Repose, oil on panel, 12 x 16, Copyright Peter J. Bougie, 2011



  
Photo copyright Nora L. Koch, 2011
 As I mentioned, there are two other paintings of the same scene.   “Repose” was done at the end of October, 2011. I was full of a sense of the land going to rest prior to winter that day, something that Tolkein called, somewhere, “locking up”, as spring is “unlocking”. My sense was of all of the vigor and even unseen violence of the growing season, everything bursting up out of the earth, the most tender of shoots pushing up through matted leaf litter and rocky soil; hickory and oak trees extending the reach of their crooked limbs into the light, all of that now ending and going to rest, to repose. The third painting, “Emerald”, is quite the opposite, of the “unlocking”, of the vitality of spring on a fresh morning, with a bit of haze not quite burned off yet by the sun. “Emerald” was another one of those paintings that seemed to spring out of my brushes, as if the Holy Spirit directed my eyes and hand, as well as it could, through my most limited ability and senses. I hope there is joy in it, and the promise of all things being made new. That is, I hope there is a sense of the presence of God, and of His extraordinary promises – the hairs of our heads are all counted, and not a sparrow or a grasshopper falls but that He knows and receives it back. Every leaf unfolding from its bud is responding to His ongoing act of creation, and every exploding atom in the sun itself is a whisper, and the merest caress, of His boundless good will and energy. 

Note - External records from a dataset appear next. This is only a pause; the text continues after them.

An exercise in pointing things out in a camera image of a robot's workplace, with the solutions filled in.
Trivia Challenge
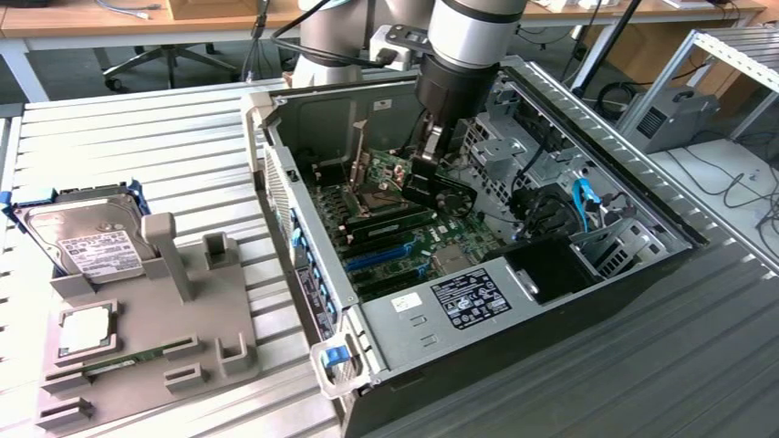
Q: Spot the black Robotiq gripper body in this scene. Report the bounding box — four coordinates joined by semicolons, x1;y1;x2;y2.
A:
414;54;500;127

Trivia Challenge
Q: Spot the graphics card with silver bracket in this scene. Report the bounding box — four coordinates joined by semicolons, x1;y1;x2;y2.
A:
346;118;480;219

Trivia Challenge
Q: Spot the CPU socket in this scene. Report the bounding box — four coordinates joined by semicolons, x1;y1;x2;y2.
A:
349;186;402;215

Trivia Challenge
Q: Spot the green Dell motherboard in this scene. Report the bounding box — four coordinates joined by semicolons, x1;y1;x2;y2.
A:
306;152;488;302

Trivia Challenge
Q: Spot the black installed RAM stick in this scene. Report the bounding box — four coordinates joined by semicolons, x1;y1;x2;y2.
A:
345;207;438;243

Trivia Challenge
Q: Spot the silver drive cage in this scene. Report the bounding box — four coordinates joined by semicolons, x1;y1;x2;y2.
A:
460;75;695;279

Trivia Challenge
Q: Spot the silver chipset heatsink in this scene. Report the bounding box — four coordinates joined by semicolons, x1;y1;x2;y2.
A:
434;248;480;275

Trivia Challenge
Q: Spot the blue expansion slot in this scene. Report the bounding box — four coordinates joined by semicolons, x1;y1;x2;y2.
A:
342;241;414;273

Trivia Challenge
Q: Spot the long wooden desk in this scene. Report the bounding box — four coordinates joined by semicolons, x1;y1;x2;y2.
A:
520;0;769;47

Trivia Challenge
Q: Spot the black tripod pole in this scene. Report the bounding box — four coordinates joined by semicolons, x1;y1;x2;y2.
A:
568;0;647;99

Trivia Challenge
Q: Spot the silver power supply unit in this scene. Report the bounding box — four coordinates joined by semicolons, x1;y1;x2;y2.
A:
357;259;536;373

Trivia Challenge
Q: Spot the grey box device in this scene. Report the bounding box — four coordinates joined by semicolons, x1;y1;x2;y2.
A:
632;86;723;154

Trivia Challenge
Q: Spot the small brown cardboard box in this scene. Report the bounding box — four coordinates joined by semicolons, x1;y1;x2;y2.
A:
166;0;269;22

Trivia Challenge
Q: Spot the open grey PC case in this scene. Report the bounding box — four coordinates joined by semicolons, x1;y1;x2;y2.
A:
241;54;713;438

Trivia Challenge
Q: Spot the black office chair base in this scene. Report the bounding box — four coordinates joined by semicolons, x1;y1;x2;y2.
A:
100;43;242;92

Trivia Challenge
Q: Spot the grey parts rack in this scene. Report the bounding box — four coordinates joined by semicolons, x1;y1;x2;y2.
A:
34;212;261;433

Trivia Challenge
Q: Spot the silver hard disk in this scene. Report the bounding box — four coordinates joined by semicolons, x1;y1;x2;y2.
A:
14;193;150;284

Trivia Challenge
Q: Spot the green RAM stick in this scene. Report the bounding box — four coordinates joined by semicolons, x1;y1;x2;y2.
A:
81;349;169;378

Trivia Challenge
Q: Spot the blue disk caddy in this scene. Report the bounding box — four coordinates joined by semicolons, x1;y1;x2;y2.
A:
0;179;152;218

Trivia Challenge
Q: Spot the silver CPU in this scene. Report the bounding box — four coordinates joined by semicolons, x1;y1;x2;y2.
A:
58;306;117;360

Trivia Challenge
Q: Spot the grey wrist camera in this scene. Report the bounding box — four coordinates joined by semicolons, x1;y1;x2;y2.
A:
368;23;430;72

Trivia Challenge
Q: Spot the black power wire bundle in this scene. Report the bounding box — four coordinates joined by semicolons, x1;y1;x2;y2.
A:
509;184;577;236

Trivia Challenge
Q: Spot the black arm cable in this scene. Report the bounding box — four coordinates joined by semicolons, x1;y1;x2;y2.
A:
270;0;400;69

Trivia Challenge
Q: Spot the coiled black cable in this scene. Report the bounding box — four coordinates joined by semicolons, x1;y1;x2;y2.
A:
595;80;640;114

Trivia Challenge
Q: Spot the blue SATA wire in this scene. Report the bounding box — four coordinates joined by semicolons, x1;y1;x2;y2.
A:
571;177;601;234

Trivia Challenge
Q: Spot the grey hanging cable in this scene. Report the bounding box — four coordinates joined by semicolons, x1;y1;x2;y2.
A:
242;0;270;83

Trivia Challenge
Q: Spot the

Emerald, oil on panel, 12 x 18, private collection
Copyright Peter J. Bougie 2012














Sunday, August 4, 2013

A Dark Wood



  


 
Township Road, oil on panel, 16" x 12", 2011 Copyright Peter J. Bougie
   The other day Nora asked me what my favorite painting of the past few years was. I replied that I didn’t have one favorite, but that there are some I like more, and some I like less. Okay, she countered, can you give me a few favorites? I named a few, and one of them is Township Road.
   It was done on the last day of July in 2011. That year it was unusually hot in this part of the world during June and July. That Sunday turned out to be one of the last uncomfortably hot days of that season. High clouds obscured but did not block out the sunlight. Standing still and working on the painting in the tall grass I sweat through my shirt in about fifteen minutes. I stood on a bank above the road with the coneflowers and the Queen Anne’s lace barely nodding in the humid air. Bees and deer flies buzzed. Deer flies – aggressive little biters shaped like F-16’s - are mostly done by the end of July around here. To my left, the asphalt road turned into gravel, leading back to some secluded private residences along the St. Croix River bluffs.
   It has marks of civilization; power poles with transformers, an asphalt road, and the corner of a parched hayfield. The dark wood hangs over the road and seems to press against it from both sides. This affect is relieved a bit by streaks of light on the road, and the lighter horizon at the top suggests open spaces, after the dark wood is traversed.
   The sky in the reproduction has much more color than the original.
   I saw the view within minutes of arriving, and the picture flew out of the brushes as if it were just using me to paint itself. That happens sometimes.